The death comes about a week after the national chapter of Phi Kappa Psi ordered the Texas State chapter to cease its social activities because of an on-going investigation, university officials confirmed Tuesday. Texas State had launched an investigation Oct. 4 based on a complaint it had received in late September. The university would not disclose the nature of those allegations.

>> Related: Texas State suspends all fraternity, sorority activities after death of Phi Kappa Psi pledge

Stapp said it likely will take a month to six weeks before a decision is made because officials will want to wait for a full autopsy, which he said will be a critical piece of evidence in the case and would show the blood alcohol level for 20-year-old Matthew McKinley Ellis, who was pledging Texas State’s Phi Kappa Psi fraternity.

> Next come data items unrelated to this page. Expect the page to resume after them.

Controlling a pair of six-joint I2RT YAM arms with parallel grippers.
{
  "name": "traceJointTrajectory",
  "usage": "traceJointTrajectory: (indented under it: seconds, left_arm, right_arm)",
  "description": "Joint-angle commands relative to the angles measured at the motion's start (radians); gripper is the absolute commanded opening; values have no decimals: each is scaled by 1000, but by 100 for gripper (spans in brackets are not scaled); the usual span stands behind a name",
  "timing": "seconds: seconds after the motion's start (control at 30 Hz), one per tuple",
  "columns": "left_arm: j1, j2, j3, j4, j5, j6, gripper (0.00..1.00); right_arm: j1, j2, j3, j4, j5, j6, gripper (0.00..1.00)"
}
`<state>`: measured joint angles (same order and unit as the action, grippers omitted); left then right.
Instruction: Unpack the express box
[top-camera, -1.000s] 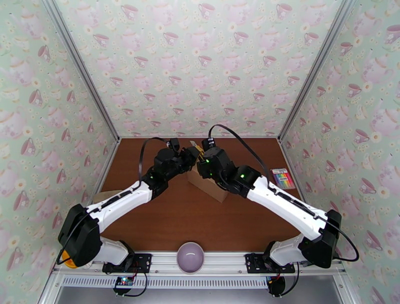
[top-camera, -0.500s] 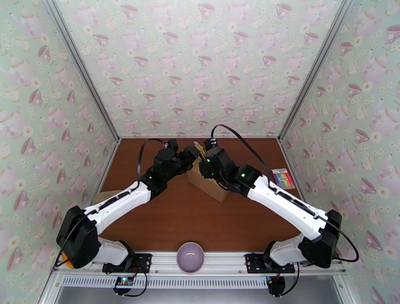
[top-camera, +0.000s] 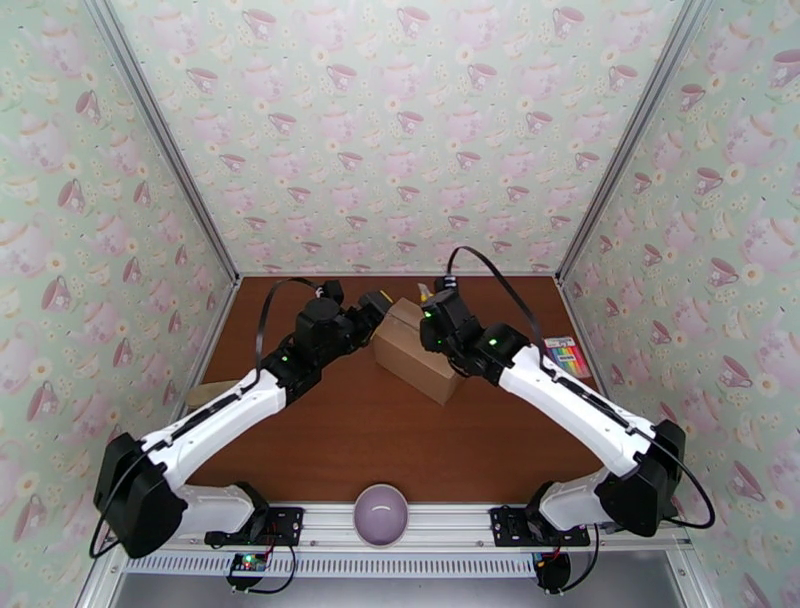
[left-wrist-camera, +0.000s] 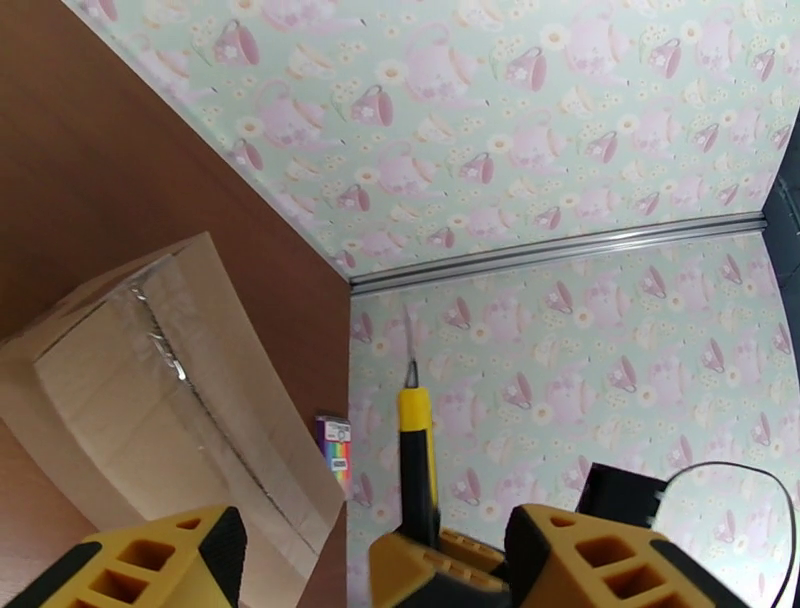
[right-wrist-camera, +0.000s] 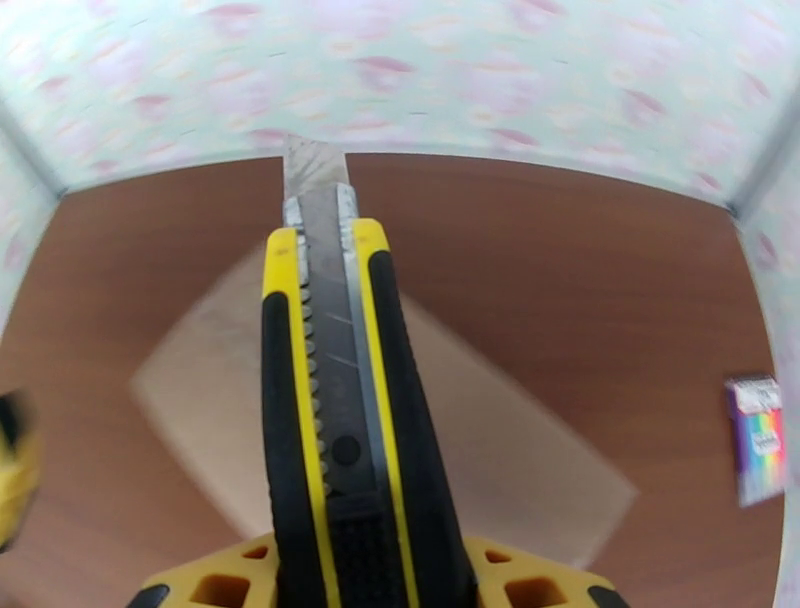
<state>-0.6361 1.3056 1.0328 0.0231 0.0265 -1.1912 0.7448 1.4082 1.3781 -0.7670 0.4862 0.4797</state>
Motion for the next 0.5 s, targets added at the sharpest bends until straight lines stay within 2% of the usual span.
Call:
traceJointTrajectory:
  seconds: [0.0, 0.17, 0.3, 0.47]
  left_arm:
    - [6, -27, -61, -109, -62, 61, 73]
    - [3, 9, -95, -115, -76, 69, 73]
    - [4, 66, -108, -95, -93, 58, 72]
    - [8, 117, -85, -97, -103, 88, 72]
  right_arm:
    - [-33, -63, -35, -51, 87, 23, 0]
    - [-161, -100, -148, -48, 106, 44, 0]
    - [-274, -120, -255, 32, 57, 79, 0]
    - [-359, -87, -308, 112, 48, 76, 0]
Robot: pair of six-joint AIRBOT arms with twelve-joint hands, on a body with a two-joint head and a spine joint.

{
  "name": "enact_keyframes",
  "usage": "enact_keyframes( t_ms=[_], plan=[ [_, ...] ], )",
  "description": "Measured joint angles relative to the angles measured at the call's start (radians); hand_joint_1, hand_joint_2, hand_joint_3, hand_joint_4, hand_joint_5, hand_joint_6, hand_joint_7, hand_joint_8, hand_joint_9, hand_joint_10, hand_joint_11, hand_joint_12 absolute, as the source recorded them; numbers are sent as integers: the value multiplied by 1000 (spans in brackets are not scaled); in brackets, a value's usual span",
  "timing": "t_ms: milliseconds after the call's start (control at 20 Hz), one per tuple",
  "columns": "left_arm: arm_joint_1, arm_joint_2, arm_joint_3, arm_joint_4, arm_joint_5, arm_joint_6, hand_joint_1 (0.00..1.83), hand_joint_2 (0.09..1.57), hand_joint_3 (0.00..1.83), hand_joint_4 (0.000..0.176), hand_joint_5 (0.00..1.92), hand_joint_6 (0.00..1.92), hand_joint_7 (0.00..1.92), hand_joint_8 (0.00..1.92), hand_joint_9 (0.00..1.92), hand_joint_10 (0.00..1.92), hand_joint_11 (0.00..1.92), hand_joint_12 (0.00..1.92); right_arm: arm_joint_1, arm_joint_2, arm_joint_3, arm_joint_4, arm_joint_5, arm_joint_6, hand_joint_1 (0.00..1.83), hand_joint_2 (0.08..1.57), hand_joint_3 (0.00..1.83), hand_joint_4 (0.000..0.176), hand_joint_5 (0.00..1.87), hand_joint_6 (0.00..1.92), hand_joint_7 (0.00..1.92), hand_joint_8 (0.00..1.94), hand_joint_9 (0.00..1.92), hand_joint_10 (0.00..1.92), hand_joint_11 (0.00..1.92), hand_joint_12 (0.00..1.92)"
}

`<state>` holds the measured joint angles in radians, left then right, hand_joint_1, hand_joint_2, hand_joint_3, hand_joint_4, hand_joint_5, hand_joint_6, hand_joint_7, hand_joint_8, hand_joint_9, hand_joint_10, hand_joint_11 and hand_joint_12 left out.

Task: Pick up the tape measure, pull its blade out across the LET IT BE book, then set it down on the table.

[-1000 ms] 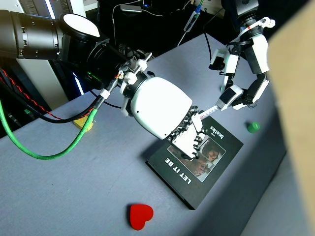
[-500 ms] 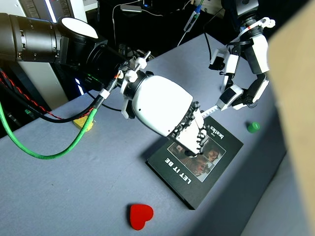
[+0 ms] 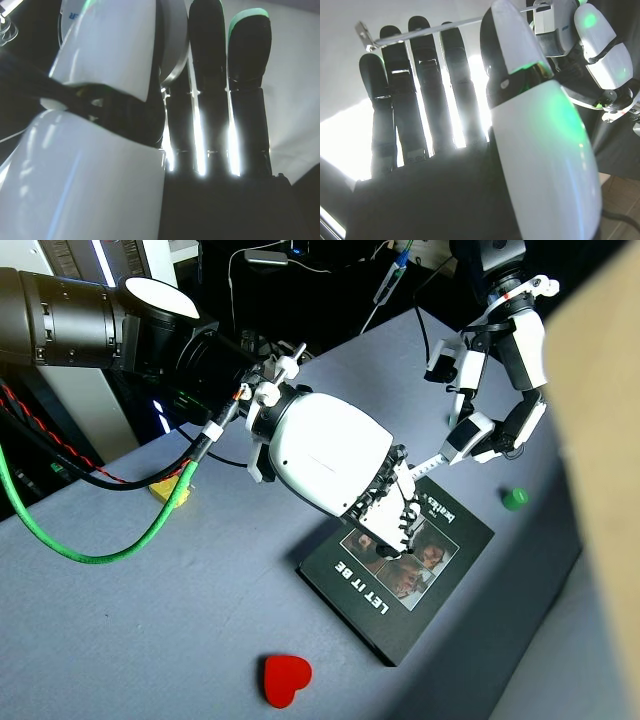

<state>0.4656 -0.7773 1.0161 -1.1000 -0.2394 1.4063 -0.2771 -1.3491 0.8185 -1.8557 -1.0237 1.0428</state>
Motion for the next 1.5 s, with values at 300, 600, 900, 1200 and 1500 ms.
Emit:
enact_keyframes(
  t_ms=[300,600,900,1200,1500],
  plan=[
    [0,0,0,0,0,0,1496,1054,0,0,964,878,1232,359,1045,898,925,1391,0,0,0,0,0,3,1168,1191,9,5,808,1303,871,1073,833,611,537,1382],
    [0,0,0,0,2,3,1497,1053,0,0,968,877,1231,358,1047,895,924,1390,0,-1,0,-1,-2,4,1177,1189,0,10,792,1253,901,1161,792,854,579,1421],
    [0,0,0,-1,3,1,1496,1057,0,0,947,892,1193,423,1046,905,946,1380,0,10,0,-2,4,9,1177,1192,0,5,781,1264,901,1168,782,879,570,1424],
    [0,-6,0,-9,7,-12,1497,1054,0,0,952,876,1223,381,1060,887,924,1399,0,76,-1,-15,46,29,1177,1192,0,2,776,1271,907,1158,778,881,560,1419],
    [0,-6,-1,-12,11,-16,1496,1057,0,0,947,877,1196,427,1065,886,916,1408,0,142,-7,-34,106,39,1178,1188,0,11,794,1262,907,1143,774,885,564,1419]
  ],
)
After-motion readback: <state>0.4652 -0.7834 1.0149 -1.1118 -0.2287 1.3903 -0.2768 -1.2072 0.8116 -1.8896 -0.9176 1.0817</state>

San Marcos police say Ellis was dead when friends found him around 11 a.m. Monday. The university said he had attended a fraternity event off campus. The university on Tuesday suspended all Greek activity.

“Any death in our community we take seriously and especially the death of a young person like this who had so much ahead of him,” Stapp said. “In any case like this, if there are appropriate charges that can be proven, the intent is to file them,” Stapp said.

Under Texas law, hazing is a Class A misdemeanor unless it results in a death, in which case the charge can be elevated to a felony.